Re: [PATCH RESEND 0/1] AHCI: Optimize interrupt processing

From: Mike Christie
Date: Sat Jul 20 2013 - 10:48:52 EST


On 07/19/2013 11:56 PM, Nicholas A. Bellinger wrote:
> On Fri, 2013-07-19 at 14:01 -0700, Nicholas A. Bellinger wrote:
>> On Fri, 2013-07-19 at 08:33 -0700, James Bottomley wrote:
>>> On Thu, 2013-07-18 at 23:34 -0700, Nicholas A. Bellinger wrote:
>>>> diff --git a/drivers/ata/libata-scsi.c b/drivers/ata/libata-scsi.c
>>>> index 0101af5..191bc15 100644
>>>> --- a/drivers/ata/libata-scsi.c
>>>> +++ b/drivers/ata/libata-scsi.c
>>>> @@ -1144,7 +1144,11 @@ static int ata_scsi_dev_config(struct scsi_device *sdev,
>>>> "sector_size=%u > PAGE_SIZE, PIO may malfunction\n",
>>>> sdev->sector_size);
>>>>
>>>> - blk_queue_update_dma_alignment(q, sdev->sector_size - 1);
>>>> + if (!q->mq_ops) {
>>>> + blk_queue_update_dma_alignment(q, sdev->sector_size - 1);
>>>> + } else {
>>>> + printk("Skipping dma_alignment for libata w/ scsi-mq\n");
>>>> + }
>>>
>>> Amazingly enough there is a reason for the dma alignment, and it wasn't
>>> just to annoy you, so you can't blindly do this.
>>>
>>> The email thread is probably lost in the mists of time, but if I
>>> remember correctly the problem is that some ahci DMA controllers barf if
>>> the sector they're doing DMA on crosses a page boundary.

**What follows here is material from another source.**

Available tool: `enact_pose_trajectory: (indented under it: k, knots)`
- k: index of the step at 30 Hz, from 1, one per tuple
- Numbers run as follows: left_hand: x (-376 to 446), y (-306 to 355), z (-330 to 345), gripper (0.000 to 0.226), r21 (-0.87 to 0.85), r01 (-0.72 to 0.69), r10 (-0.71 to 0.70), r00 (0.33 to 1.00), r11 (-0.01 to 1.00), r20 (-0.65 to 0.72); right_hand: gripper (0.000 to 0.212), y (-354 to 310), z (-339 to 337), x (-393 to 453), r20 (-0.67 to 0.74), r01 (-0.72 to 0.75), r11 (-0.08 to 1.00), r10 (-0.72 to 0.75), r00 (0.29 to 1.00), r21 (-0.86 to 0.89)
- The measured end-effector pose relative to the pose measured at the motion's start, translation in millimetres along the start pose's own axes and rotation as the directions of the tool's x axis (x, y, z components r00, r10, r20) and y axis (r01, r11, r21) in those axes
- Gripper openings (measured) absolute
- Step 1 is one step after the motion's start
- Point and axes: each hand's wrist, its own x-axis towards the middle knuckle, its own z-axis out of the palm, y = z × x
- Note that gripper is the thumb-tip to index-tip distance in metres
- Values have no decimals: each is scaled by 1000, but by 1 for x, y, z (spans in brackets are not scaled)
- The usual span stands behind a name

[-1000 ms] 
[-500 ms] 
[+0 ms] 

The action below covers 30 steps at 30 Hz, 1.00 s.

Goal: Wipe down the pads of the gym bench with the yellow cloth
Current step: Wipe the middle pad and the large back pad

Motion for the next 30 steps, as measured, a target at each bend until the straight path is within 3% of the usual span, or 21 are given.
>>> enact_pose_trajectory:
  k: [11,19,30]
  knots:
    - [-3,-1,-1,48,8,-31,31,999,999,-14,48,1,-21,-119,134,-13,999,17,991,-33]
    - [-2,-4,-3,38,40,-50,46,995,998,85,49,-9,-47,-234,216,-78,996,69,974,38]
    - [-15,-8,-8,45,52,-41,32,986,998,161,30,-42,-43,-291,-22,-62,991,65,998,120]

Some are
>>> annoying enough to actually cause silent data corruption. You won't
>>> find every ahci DMA controller doing this, so the change will work for
>>> some, but it will be hard to identify those it won't work for until
>>> people start losing data.
>>
>> Thanks for the extra background.
>>
>> So at least from what I gather thus far this shouldn't be an issue for
>> initial testing with scsi-mq <-> libata w/ ata_piix.
>>
>>>
>>> The correct fix, obviously, is to do the bio copy on the kernel path for
>>> unaligned data. It is OK to assume that REQ_TYPE_FS data is correctly
>>> aligned (because of the block to page alignment).
>>>
>>
>> Indeed. Looking into the bio_copy_kern() breakage next..
>>
>
> OK, after further investigation the root cause is a actually a missing
> bio->bio_end_io() -> bio_copy_kern_endio() -> bio_put() from the
> blk_end_sync_rq() callback path that scsi-mq REQ_TYPE_BLOCK_PC is
> currently using.
>
> Including the following patch into the scsi-mq working branch now, and
> reverting the libata dma_alignment=0x03 hack.
>
> Alexander, care to give this a try..?
>
> --nab
>
> diff --git a/block/blk-exec.c b/block/blk-exec.c
> index 0761c89..70303d2 100644
> --- a/block/blk-exec.c
> +++ b/block/blk-exec.c
> @@ -25,7 +25,10 @@ static void blk_end_sync_rq(struct request *rq, int error)
> struct completion *waiting = rq->end_io_data;
>
> rq->end_io_data = NULL;
> - if (!rq->q->mq_ops) {
> + if (rq->q->mq_ops) {
> + if (rq->bio)
> + bio_endio(rq->bio, error);
> + } else {
> __blk_put_request(rq->q, rq);
> }
>


This does not handle requests with multiple bios, and for the mq stye
passthrough insertion completions you actually want to call
blk_mq_finish_request in scsi_execute. Same for all the other
passthrough code in your scsi mq tree. That is your root bug. Instead of
doing that though I think we want to have the block layer free the bios
like before.

For the non mq calls, blk_end_request type of calls will complete the
bios when blk_finish_request is called from that path. It will then call
the rq end_io callback.

I think the blk mq code assumes if the end_io callack is set that the
end_io function will do the bio cleanup. See __blk_mq_end_io. Also see
how blk_mq_execute_rq calls blk_mq_finish_request for an example of how
rq passthrough execution and cleanup is being done in the mq paths.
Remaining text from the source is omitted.